▶ [INSTRUCTIONS FOR THE TASK]
Count the lines in the entries below that mention the string "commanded", then write that number by itself.

Entries taken from a collection
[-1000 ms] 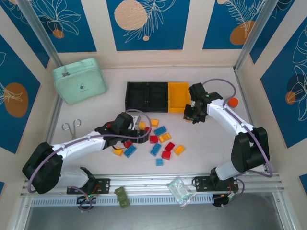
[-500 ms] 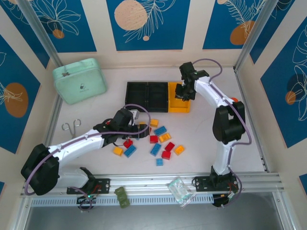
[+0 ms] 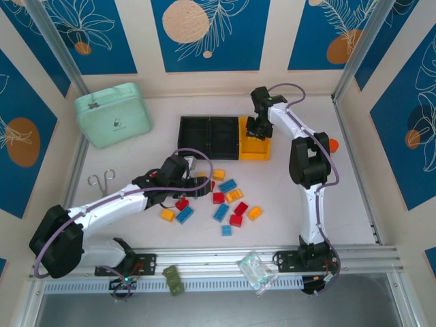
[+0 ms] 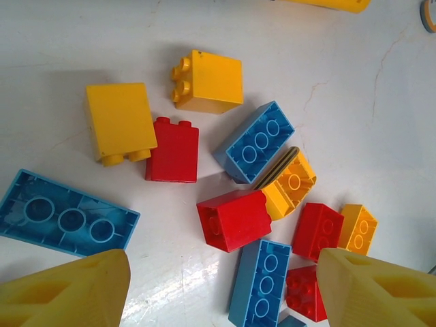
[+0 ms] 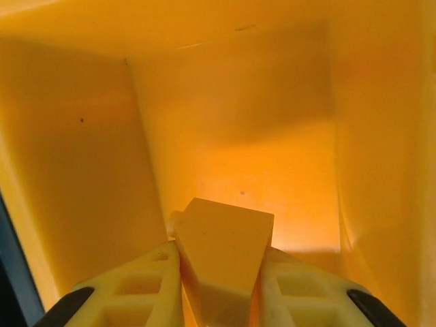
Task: Sort the legos into containers by color
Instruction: Place the lego in the container.
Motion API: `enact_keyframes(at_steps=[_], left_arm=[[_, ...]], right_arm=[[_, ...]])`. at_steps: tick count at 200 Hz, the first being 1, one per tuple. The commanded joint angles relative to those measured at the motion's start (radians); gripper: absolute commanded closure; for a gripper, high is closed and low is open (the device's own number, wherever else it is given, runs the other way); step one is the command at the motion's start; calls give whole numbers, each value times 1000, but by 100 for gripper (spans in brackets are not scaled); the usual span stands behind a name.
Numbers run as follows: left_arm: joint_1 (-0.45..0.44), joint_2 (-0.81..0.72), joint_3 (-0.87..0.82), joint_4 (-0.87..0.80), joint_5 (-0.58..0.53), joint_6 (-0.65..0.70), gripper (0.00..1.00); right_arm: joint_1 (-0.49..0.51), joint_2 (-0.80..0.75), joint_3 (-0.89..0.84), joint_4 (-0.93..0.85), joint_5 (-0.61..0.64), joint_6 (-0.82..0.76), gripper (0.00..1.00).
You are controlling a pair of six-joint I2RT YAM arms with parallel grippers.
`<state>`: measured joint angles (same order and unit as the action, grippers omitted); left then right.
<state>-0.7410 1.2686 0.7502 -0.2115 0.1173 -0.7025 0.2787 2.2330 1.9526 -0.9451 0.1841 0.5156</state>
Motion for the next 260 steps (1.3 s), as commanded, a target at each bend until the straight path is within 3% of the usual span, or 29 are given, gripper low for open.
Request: enact_keyframes(at_steps=[1,30,87,126,177,260], left_arm=[[-8,-16,1,-26,-20,-6,28],[-8,-13,5,-27,-19,-6,28],[-9,-18,6,-39,-28,-5,27],[-7,-39,8,-74,-54,-10,27],[10,-91,20,-197,-115,-13,27],[48,-143,26,-386,-210,-9,27]], right_arm=[[12,25,44,-44,5,-15,73],[19,51,78,-65,10,-16,71],[36,26,102,-95,41,-16,56],[42,-75,55,-84,58,-19,55],[60,-339,-194,16,31,-7,55],[124,-819,-723,210,-165,-18,49]])
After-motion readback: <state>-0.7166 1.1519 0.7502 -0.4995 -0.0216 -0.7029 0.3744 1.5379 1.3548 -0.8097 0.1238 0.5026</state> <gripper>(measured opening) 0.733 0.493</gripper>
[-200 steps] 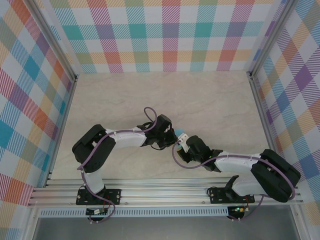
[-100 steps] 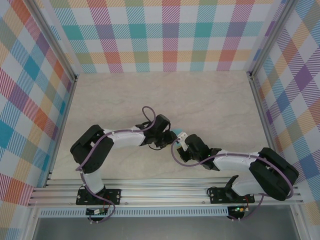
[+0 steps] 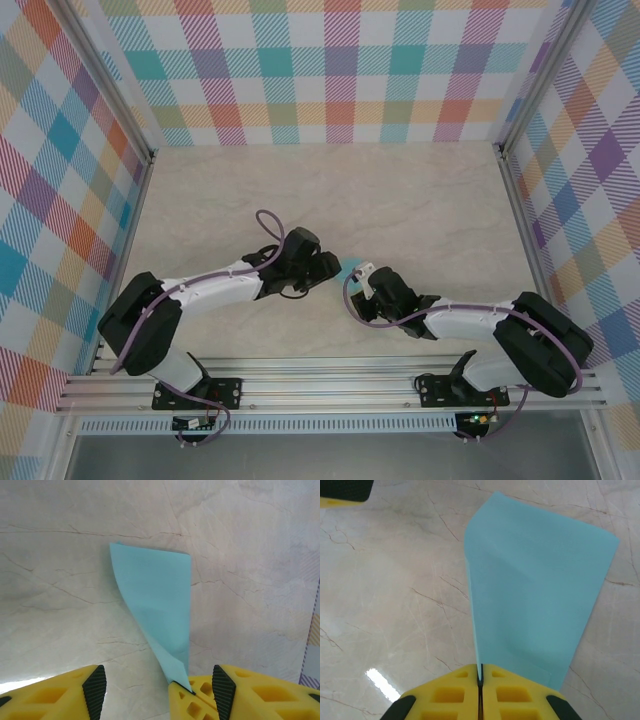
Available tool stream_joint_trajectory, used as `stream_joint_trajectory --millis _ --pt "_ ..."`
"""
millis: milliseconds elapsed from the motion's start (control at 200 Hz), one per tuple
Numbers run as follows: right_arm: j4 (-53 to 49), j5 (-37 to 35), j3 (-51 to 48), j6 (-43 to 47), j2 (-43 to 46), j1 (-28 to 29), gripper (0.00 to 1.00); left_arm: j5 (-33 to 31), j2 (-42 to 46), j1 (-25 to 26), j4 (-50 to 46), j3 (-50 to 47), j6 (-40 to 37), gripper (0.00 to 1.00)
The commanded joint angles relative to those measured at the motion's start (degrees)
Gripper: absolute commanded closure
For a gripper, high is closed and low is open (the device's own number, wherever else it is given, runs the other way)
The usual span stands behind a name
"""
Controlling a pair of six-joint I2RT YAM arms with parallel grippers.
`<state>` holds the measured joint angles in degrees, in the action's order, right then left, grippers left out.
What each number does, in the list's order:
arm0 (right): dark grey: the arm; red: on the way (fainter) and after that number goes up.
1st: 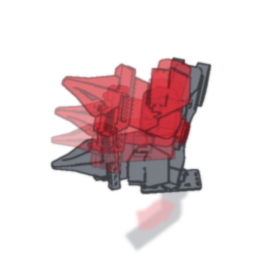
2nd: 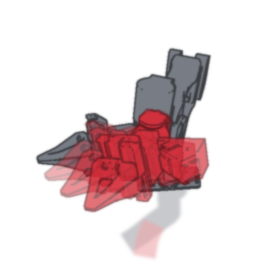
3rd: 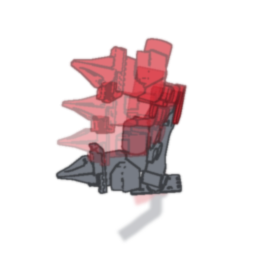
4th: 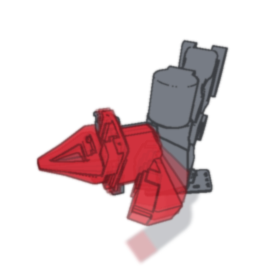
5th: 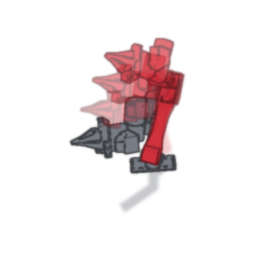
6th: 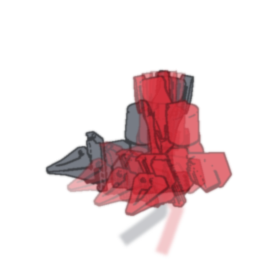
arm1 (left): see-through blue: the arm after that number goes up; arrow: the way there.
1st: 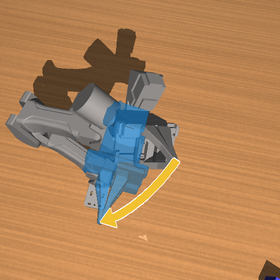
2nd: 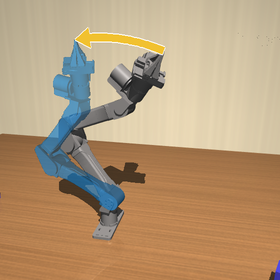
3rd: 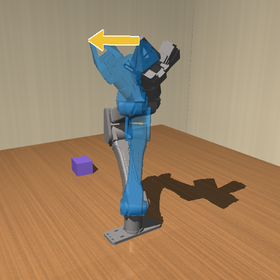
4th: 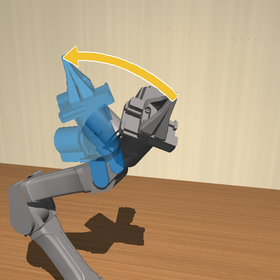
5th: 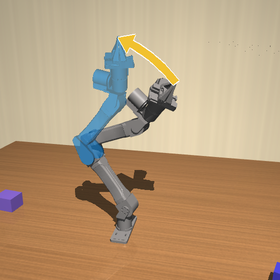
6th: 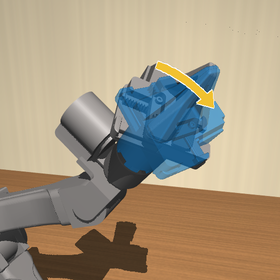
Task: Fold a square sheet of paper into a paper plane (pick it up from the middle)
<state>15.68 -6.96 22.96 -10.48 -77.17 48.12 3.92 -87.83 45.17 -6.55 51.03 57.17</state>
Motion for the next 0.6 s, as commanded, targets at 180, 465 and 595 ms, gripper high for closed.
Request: stream_joint_trajectory --millis 180,465,595 --pt "4.09 1.9 -0.15 -3.77 1.1 0.22 0.93 1.56 -1.91 -0.58 2.59 -0.8 0.76 0.34" --pt "3.61 2.03 -0.55 -4.02 1.17 0.22 0.92 5.22 -8.21 -0.59 8.78 0.79 3.12 0.32" --pt "3.45 2.43 -0.85 -7.43 0.73 -0.05 0.92 5.14 -7.18 -0.57 11.41 -0.71 3.13 0.31"
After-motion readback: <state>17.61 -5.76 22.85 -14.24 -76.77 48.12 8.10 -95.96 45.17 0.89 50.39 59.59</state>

▶ [WRITTEN SOLUTION]
5